Work instructions:
Pull out every line in the data that has the string "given" in it.

....

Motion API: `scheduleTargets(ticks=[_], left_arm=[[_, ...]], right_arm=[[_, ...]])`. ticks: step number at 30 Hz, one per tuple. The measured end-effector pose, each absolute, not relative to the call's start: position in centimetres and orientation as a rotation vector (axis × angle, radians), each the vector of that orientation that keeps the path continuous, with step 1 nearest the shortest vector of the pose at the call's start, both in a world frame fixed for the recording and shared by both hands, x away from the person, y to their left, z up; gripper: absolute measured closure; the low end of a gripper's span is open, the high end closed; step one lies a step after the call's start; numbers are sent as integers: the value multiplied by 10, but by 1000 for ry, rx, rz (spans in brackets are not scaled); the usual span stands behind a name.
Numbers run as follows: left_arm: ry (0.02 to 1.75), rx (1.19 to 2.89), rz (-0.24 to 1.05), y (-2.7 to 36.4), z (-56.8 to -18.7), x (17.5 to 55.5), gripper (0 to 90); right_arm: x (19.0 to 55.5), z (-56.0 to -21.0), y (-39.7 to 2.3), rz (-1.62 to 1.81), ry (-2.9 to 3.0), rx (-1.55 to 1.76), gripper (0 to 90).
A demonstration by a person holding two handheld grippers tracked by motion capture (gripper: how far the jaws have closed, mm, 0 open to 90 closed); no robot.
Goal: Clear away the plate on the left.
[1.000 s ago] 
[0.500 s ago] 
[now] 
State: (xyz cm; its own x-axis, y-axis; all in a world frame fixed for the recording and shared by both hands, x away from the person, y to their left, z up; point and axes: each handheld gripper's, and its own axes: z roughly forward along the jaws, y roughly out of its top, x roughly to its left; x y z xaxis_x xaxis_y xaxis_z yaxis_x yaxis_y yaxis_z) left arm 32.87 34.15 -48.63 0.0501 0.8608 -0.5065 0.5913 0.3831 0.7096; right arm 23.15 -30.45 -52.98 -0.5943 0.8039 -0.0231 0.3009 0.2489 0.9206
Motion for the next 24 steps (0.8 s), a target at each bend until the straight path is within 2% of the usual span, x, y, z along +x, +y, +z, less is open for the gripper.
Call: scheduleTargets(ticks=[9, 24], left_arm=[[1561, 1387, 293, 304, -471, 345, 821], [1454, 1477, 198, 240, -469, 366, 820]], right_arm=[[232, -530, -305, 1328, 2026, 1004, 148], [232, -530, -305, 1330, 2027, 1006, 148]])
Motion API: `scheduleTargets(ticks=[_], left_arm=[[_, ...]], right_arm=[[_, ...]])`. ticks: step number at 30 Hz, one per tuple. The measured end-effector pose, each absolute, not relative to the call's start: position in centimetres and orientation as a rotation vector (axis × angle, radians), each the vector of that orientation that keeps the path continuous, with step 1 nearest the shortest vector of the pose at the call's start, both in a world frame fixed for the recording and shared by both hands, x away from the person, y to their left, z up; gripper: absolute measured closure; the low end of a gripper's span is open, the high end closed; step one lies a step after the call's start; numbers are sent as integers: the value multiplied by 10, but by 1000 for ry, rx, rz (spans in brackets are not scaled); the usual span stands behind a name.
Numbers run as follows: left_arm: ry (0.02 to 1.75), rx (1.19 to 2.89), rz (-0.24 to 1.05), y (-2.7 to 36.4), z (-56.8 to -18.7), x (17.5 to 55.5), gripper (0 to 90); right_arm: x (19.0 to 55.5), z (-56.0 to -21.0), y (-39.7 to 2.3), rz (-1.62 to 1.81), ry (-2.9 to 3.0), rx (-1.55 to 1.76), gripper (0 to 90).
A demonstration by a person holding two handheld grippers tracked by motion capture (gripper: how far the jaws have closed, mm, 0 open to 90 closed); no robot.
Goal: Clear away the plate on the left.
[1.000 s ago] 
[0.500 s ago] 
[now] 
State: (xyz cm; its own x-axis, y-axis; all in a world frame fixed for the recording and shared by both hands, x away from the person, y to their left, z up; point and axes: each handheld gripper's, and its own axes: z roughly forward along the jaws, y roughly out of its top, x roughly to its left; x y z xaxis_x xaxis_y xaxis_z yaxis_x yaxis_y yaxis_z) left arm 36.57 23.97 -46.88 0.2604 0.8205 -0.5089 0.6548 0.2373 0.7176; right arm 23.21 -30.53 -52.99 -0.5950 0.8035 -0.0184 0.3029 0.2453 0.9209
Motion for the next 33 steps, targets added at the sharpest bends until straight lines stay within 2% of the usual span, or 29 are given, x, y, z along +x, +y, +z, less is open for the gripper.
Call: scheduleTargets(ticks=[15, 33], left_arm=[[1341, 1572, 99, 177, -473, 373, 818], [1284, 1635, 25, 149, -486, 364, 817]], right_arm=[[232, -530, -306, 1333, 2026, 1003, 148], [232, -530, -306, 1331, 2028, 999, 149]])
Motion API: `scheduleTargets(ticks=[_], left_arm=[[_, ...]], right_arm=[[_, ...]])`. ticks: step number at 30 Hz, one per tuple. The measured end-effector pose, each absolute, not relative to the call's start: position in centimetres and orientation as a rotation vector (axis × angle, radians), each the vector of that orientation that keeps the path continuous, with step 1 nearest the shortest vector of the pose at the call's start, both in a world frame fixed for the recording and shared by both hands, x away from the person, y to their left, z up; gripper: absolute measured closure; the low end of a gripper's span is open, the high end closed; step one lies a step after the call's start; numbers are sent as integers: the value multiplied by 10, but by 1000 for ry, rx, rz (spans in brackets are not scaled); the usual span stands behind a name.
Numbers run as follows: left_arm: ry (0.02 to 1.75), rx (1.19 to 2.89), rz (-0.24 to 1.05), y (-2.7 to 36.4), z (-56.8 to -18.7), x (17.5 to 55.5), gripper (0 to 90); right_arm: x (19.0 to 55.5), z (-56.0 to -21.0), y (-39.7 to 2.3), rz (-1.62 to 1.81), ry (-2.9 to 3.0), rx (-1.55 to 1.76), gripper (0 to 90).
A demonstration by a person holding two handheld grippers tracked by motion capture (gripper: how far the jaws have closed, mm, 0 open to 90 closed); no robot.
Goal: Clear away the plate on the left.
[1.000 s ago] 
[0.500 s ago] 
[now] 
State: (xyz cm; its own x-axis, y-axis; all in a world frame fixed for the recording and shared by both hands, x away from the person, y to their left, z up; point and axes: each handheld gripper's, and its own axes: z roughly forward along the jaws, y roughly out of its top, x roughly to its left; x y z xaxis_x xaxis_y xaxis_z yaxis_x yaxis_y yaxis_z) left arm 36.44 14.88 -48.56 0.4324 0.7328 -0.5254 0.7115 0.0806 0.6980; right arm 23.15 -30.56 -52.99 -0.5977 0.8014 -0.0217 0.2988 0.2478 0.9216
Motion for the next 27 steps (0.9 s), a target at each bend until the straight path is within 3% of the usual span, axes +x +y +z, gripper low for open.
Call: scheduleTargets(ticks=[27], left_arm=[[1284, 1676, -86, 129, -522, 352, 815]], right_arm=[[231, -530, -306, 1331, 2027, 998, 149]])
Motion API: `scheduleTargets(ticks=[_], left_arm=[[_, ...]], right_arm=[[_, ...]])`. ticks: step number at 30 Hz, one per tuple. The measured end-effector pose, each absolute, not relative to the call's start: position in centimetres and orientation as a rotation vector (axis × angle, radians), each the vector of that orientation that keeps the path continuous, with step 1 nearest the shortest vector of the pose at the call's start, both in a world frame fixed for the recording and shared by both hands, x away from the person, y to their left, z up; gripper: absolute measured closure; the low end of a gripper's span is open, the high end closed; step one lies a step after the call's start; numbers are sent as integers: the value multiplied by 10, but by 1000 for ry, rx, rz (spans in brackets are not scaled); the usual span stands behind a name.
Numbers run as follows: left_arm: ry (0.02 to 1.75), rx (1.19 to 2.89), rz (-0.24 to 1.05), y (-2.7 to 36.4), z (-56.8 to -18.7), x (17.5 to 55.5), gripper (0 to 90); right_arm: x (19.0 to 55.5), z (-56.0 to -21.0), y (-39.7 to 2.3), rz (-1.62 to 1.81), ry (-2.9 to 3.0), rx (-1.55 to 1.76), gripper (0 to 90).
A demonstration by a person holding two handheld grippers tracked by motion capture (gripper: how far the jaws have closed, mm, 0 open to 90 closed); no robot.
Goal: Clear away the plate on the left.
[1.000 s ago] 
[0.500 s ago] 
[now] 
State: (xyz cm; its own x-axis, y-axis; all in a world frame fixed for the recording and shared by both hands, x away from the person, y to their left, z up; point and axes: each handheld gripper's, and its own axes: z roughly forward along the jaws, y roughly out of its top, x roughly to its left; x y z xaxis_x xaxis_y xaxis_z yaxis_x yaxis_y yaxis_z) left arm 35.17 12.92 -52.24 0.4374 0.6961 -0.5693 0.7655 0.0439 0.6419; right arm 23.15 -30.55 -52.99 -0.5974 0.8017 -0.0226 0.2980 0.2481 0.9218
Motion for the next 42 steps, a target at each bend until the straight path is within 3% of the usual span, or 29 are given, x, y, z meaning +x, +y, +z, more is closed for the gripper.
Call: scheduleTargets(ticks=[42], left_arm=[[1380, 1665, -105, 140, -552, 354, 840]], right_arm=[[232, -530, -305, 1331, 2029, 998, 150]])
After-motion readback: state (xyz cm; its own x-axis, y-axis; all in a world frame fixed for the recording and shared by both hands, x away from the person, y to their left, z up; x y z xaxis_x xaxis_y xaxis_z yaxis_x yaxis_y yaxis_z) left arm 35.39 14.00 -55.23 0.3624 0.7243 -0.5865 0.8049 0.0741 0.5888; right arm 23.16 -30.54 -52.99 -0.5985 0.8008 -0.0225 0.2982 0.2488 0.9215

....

Exercise output:
Motion for the next 33 steps, targets added at the sharpest bends until straight lines stay within 2% of the usual span, or 29 are given, x, y, z along +x, +y, +z, less is open for the gripper.
Motion for the next 42 steps, a target at each bend until the straight path is within 3% of the usual span, or 29 are given, x, y, z meaning +x, +y, +z, more is closed for the gripper.

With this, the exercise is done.